### Exercise aim
Since the pictures are not wanted, retype the listing below exactly and without them.

### Material provided
◇ ◇ ◇

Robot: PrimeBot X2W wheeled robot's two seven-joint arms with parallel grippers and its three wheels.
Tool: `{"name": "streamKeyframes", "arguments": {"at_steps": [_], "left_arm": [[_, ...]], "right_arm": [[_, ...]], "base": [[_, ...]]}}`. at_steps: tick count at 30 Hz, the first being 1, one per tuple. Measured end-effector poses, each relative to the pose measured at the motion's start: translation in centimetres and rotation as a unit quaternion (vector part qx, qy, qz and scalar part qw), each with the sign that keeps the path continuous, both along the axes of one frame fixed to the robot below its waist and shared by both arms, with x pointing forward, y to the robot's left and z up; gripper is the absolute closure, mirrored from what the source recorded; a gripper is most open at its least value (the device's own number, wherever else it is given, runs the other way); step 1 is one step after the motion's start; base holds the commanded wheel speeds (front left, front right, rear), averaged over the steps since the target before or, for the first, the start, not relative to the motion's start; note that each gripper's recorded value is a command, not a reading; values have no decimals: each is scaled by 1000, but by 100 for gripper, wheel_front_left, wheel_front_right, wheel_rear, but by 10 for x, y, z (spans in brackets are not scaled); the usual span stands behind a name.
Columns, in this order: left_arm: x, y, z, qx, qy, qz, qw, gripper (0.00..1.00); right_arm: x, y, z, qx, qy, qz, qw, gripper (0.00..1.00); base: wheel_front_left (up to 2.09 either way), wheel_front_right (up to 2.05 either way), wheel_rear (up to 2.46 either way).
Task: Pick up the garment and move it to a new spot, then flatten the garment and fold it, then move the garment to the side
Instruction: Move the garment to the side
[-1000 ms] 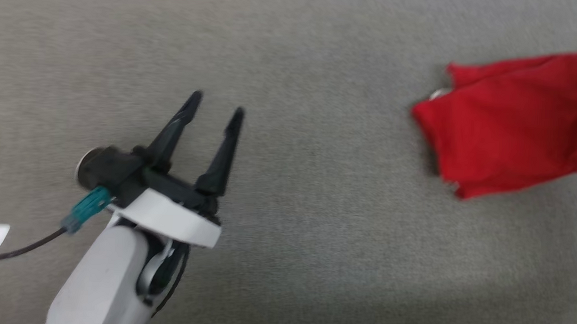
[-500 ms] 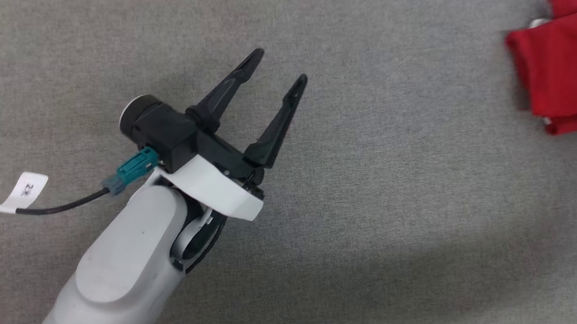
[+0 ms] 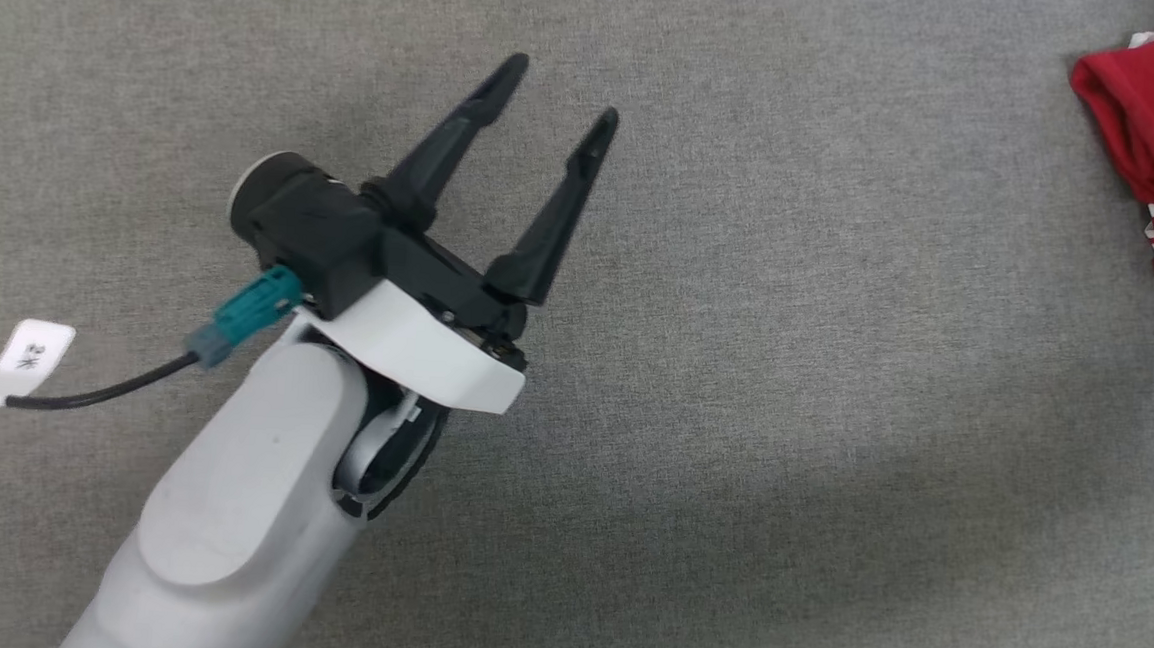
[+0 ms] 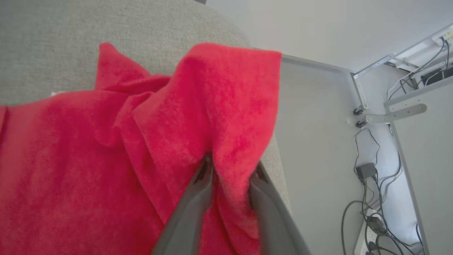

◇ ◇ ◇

### Output of the task
Robot: PrimeBot X2W wheeled robot's two seven-joint arms with parallel grippers and its three wheels.
Tool: `{"name": "streamKeyframes", "arguments": {"at_steps": [_], "left_arm": [[_, ...]], "right_arm": [[_, ...]], "base": [[_, ...]]}}`. at_steps: tick count at 30 Hz, the first being 1, one per tuple. Measured end-effector poses, each relative to the pose measured at the motion's start: translation in centimetres and rotation as a unit quaternion (vector part qx, qy, qz and scalar part qw), each with the sign that keeps the path continuous, both along the axes of one frame fixed to the robot below its waist and shared by both arms, with x pointing forward, y to the robot's left and z up; gripper is the absolute closure, mirrored from what the source recorded; a gripper is most open at its least value (the device's own number, wherever else it is given, runs the other way); step 1 is one step after the motion's start; base holds the commanded wheel speeds (front left, front right, rear), averaged over the steps since the target before or, for the first, the start, not relative to the motion's start; note that each gripper's recorded value is a command, not a reading; values have no decimals: each is scaled by 1000, but by 100 for gripper, wheel_front_left, wheel_front_right, wheel_rear, but by 10 for x, y, z (spans in brackets are not scaled); the usual span stands behind a name.
Columns, in this order: left_arm: x, y, z, qx, qy, qz, qw, gripper (0.00..1.00); right_arm: x, y, z, qx, qy, qz, qw, gripper (0.00..1.00); base: wheel_front_left (up to 2.09 either way), wheel_front_right (up to 2.05 either way), wheel_rear (up to 2.46 either way).
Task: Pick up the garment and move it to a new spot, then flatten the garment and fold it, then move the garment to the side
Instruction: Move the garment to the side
[-1000 ms] 
[-500 ms] 
[+0 ms] 
[+0 ms] 

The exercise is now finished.